» WORK TO COMPLETE: Give back the entries that follow exactly as written. Any picture gets left out.

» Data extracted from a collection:

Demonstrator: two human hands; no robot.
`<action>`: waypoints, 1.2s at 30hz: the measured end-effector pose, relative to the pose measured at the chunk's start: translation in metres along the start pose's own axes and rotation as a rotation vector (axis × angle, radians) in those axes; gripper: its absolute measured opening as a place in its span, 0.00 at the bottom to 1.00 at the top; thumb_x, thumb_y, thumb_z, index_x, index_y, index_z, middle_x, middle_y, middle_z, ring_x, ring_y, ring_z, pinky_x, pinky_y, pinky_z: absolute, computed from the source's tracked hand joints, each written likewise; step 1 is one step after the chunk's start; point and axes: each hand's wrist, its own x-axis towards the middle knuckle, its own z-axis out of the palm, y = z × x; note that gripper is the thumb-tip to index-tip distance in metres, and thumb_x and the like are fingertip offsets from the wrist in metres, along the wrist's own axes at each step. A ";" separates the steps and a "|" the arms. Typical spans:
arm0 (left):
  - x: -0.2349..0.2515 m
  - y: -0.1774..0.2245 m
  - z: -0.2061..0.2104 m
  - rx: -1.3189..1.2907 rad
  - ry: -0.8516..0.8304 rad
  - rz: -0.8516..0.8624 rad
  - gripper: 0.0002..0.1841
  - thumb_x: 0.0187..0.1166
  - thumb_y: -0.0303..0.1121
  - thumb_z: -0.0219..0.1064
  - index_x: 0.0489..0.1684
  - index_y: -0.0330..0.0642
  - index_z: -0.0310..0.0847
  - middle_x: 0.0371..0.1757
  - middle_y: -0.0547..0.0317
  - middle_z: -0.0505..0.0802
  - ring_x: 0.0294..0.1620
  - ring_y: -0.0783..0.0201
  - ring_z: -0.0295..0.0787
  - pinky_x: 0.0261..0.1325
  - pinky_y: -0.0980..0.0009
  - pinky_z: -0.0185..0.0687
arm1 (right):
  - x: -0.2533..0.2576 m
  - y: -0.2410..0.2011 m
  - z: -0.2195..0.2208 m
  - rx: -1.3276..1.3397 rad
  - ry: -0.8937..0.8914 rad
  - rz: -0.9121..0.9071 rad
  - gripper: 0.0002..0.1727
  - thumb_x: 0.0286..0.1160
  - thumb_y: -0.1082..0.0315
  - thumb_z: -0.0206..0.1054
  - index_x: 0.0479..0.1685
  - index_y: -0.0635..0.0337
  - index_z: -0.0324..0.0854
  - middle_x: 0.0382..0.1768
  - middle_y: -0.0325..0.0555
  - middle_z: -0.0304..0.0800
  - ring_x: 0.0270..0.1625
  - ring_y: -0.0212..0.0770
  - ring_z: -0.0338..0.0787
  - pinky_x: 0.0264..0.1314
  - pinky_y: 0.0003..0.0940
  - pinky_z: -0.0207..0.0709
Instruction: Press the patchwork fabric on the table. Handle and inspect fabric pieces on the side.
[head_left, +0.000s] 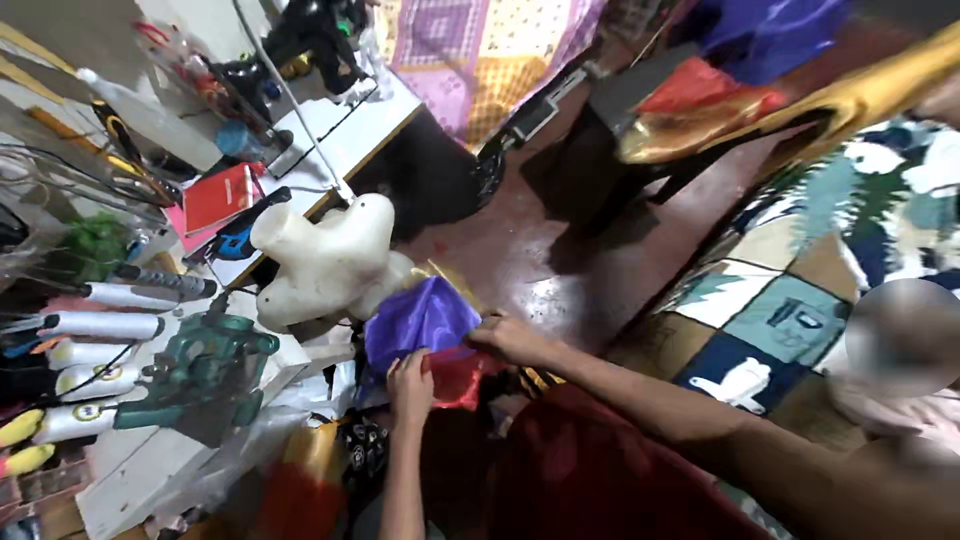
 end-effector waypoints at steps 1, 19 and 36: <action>0.005 0.017 -0.014 -0.054 0.011 0.034 0.17 0.76 0.20 0.64 0.61 0.33 0.88 0.59 0.42 0.95 0.64 0.43 0.91 0.73 0.39 0.77 | -0.006 0.007 -0.017 -0.021 0.037 0.004 0.14 0.87 0.65 0.61 0.57 0.63 0.89 0.49 0.59 0.95 0.59 0.61 0.93 0.78 0.66 0.69; 0.331 0.274 -0.098 -0.256 0.273 0.205 0.11 0.84 0.30 0.65 0.52 0.34 0.91 0.48 0.49 0.96 0.47 0.66 0.91 0.57 0.66 0.85 | 0.004 0.270 -0.348 -0.041 0.642 0.410 0.14 0.86 0.68 0.62 0.57 0.69 0.86 0.53 0.62 0.93 0.61 0.61 0.91 0.74 0.67 0.72; 0.829 0.267 -0.022 0.113 0.085 -0.133 0.25 0.91 0.46 0.52 0.82 0.47 0.76 0.88 0.36 0.68 0.91 0.36 0.57 0.88 0.37 0.52 | 0.234 0.498 -0.476 0.201 0.292 0.675 0.19 0.91 0.64 0.54 0.69 0.67 0.80 0.52 0.66 0.92 0.57 0.63 0.92 0.65 0.61 0.80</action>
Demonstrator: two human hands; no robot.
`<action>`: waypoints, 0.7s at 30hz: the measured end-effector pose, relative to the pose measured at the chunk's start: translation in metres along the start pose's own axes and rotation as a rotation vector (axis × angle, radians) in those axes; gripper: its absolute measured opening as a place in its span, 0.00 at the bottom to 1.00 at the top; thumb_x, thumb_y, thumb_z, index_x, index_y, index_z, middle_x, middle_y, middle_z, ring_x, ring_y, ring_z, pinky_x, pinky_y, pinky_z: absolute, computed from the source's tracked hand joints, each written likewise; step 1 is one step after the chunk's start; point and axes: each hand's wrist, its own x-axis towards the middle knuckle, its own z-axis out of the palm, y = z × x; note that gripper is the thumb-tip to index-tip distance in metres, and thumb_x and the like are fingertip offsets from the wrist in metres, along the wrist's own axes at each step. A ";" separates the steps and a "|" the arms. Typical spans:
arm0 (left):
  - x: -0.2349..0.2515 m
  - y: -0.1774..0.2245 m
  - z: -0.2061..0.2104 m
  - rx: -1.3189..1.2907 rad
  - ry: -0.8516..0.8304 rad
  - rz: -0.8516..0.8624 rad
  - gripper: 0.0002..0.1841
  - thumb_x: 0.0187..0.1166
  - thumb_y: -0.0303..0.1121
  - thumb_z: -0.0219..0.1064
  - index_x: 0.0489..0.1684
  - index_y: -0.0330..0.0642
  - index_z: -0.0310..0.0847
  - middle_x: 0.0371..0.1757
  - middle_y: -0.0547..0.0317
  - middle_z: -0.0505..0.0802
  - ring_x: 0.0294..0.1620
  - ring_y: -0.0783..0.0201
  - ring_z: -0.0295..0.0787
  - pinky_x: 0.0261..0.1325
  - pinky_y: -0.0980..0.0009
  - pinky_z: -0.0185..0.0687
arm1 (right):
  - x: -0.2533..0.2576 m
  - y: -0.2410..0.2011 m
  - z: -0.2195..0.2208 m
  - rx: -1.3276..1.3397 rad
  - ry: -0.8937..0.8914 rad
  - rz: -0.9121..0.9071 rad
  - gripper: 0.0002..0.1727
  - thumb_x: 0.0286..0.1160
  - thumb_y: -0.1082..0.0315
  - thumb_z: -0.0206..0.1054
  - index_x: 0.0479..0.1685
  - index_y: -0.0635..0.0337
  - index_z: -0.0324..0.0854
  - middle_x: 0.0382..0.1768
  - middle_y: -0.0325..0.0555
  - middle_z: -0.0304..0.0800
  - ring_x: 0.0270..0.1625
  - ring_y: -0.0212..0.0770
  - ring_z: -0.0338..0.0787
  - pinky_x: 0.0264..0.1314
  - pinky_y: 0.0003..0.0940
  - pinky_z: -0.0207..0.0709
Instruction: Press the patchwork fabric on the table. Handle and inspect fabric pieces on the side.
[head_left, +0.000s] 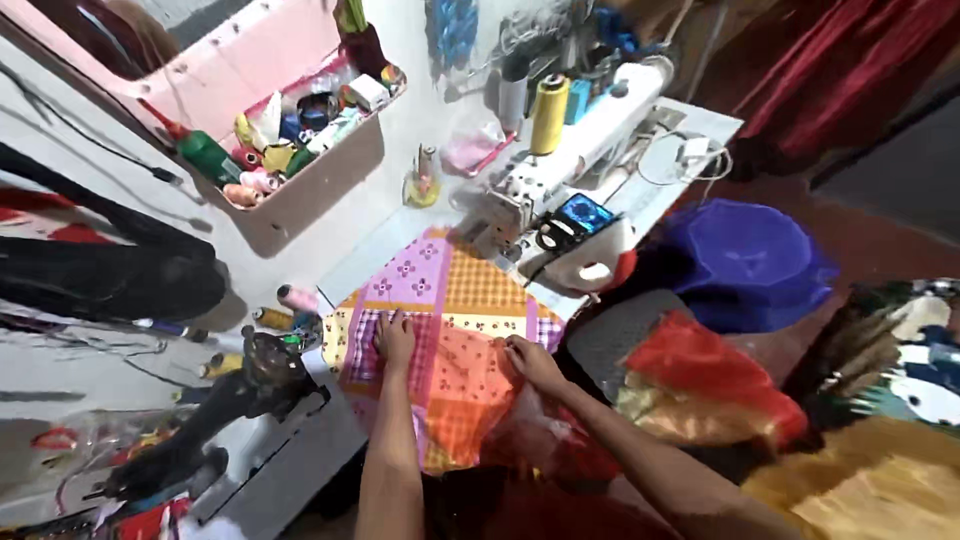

» RESULT BELOW:
Demonstrator: two human hands; no robot.
`<action>`: waypoints, 1.2s at 30hz: the measured end-effector pose, relative to the pose measured at the chunk's start: translation in metres along the start pose's own axes and rotation as a rotation vector (axis × angle, radians) in those axes; gripper: its absolute measured opening as a place in its span, 0.00 at the bottom to 1.00 at the top; thumb_x, thumb_y, thumb_z, index_x, index_y, index_z, middle_x, middle_y, middle_z, ring_x, ring_y, ring_z, pinky_x, pinky_y, pinky_z: absolute, computed from the source's tracked hand joints, each written likewise; step 1 is one step after the chunk's start; point and axes: each hand's wrist, its own x-axis towards the middle knuckle, its own z-axis out of the palm, y = z × x; note that gripper is the thumb-tip to index-tip distance in metres, and thumb_x and the like are fingertip offsets from the wrist in metres, along the wrist's own axes at each step. A ";" separates the steps and a "|" the arms. Typical spans:
arm0 (left):
  - x: -0.2349..0.2515 m
  - y: -0.1774..0.2245 m
  - z: -0.2061..0.2104 m
  - rx: -1.3189..1.2907 rad
  - ry: -0.8516..0.8304 rad
  - rz: -0.8516..0.8624 rad
  - gripper: 0.0002..0.1841
  - thumb_x: 0.0187..0.1166
  - thumb_y: -0.0303..0.1121
  - thumb_z: -0.0219..0.1064
  - index_x: 0.0489..0.1684
  - index_y: -0.0330..0.0642
  - index_z: -0.0310..0.0847
  - middle_x: 0.0371..0.1757
  - middle_y: -0.0547..0.0317
  - middle_z: -0.0505..0.0802
  - ring_x: 0.0294..0.1620
  - ring_y: -0.0783..0.0201
  - ring_z: -0.0295..0.0787
  - pinky_x: 0.0261..0.1325
  - pinky_y: -0.0980..0.0009
  - pinky_z: -0.0185..0.0687
arm1 (right):
  - x: -0.2533..0.2576 m
  - y: -0.2410..0.2011 m
  - z: -0.2195..0.2208 m
  - rx: -1.3276..1.3397 rad
  - ry: -0.8937..0.8914 rad
  - rz: -0.9121..0.9071 rad
  - gripper: 0.0002..0.1727
  - thumb_x: 0.0286..0.1160
  - thumb_y: -0.1082..0.0315
  - thumb_z: -0.0206..0.1054
  - index_x: 0.0479..0.1685
  - index_y: -0.0635..0.0337
  - index_z: -0.0324..0.0854
  - middle_x: 0.0382..0.1768
  - middle_y: -0.0325..0.0555
  - middle_z: -0.0304..0.0800
  - ring_x: 0.0270..0.1625
  - ring_y: -0.0212..0.0770
  - ring_z: -0.0338..0.0787
  - pinky_x: 0.0264..0.1314
  - pinky_y: 0.0003..0.0940
  - pinky_z: -0.0207..0.0709
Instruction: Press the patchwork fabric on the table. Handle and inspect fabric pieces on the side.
[head_left, +0.000s] 
 end-effector waypoints at steps 1, 19 and 36: <action>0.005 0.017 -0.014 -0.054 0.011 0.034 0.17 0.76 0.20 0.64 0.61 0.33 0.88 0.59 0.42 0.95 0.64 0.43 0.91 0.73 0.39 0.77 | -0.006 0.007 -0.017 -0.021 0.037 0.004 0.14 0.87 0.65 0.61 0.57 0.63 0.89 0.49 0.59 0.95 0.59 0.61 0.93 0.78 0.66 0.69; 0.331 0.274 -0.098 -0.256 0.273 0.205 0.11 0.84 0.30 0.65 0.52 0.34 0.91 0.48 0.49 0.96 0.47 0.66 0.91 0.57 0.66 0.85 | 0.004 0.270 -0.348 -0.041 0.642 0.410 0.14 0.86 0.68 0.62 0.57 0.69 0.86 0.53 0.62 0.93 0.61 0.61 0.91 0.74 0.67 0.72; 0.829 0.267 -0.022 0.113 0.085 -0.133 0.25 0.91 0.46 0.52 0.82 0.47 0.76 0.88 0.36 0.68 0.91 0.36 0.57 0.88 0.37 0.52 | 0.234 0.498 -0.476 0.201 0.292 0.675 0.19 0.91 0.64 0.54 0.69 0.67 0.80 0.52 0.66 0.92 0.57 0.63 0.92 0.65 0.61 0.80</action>
Demonstrator: two human hands; no robot.
`<action>`: waypoints, 0.7s at 30hz: the measured end-effector pose, relative to the pose measured at the chunk's start: translation in metres along the start pose's own axes and rotation as a rotation vector (axis × angle, radians) in those axes; gripper: its absolute measured opening as a place in its span, 0.00 at the bottom to 1.00 at the top; thumb_x, thumb_y, thumb_z, index_x, index_y, index_z, middle_x, middle_y, middle_z, ring_x, ring_y, ring_z, pinky_x, pinky_y, pinky_z: absolute, computed from the source's tracked hand joints, each written likewise; step 1 is one step after the chunk's start; point and axes: each hand's wrist, its own x-axis towards the middle knuckle, its own z-axis out of the palm, y = z × x; note that gripper is the thumb-tip to index-tip distance in metres, and thumb_x and the like are fingertip offsets from the wrist in metres, along the wrist's own axes at each step. A ";" separates the steps and a "|" the arms. Typical spans:
arm0 (left):
  - x: -0.2349..0.2515 m
  - y: -0.1774..0.2245 m
  - z: -0.2061..0.2104 m
  - rx: -1.3189..1.2907 rad
  - ry: -0.8516..0.8304 rad
  - rz: -0.8516..0.8624 rad
  - gripper: 0.0002..0.1841
  - thumb_x: 0.0187..0.1166
  - thumb_y: -0.0303..0.1121
  - thumb_z: -0.0219..0.1064
  - index_x: 0.0489..0.1684
  - index_y: -0.0330..0.0642
  - index_z: -0.0310..0.0847
  - middle_x: 0.0371..0.1757
  - middle_y: -0.0547..0.0317
  - middle_z: -0.0505..0.0802
  - ring_x: 0.0294..0.1620
  - ring_y: -0.0783..0.0201
  - ring_z: -0.0295..0.0787
  - pinky_x: 0.0261..0.1325
  - pinky_y: -0.0980..0.0009
  - pinky_z: -0.0185..0.0687
arm1 (right):
  - x: -0.2533..0.2576 m
  - y: -0.2410..0.2011 m
  - z: -0.2195..0.2208 m
  - rx: -1.3276..1.3397 rad
  - ry: -0.8937..0.8914 rad
  - rz: -0.9121..0.9071 rad
  - gripper: 0.0002..0.1727
  - thumb_x: 0.0286..0.1160
  - thumb_y: -0.1082..0.0315
  - thumb_z: -0.0206..0.1054
  - index_x: 0.0479..0.1685
  - index_y: -0.0635..0.0337
  - index_z: -0.0324..0.0854
  - middle_x: 0.0382..0.1768
  - middle_y: -0.0325..0.0555
  - middle_z: -0.0304..0.0800
  - ring_x: 0.0270..0.1625
  - ring_y: -0.0212..0.0770
  - ring_z: -0.0338..0.0787
  - pinky_x: 0.0264..0.1314
  - pinky_y: 0.0003..0.0940
  - pinky_z: -0.0207..0.0709
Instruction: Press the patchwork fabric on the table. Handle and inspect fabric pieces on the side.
[head_left, +0.000s] 

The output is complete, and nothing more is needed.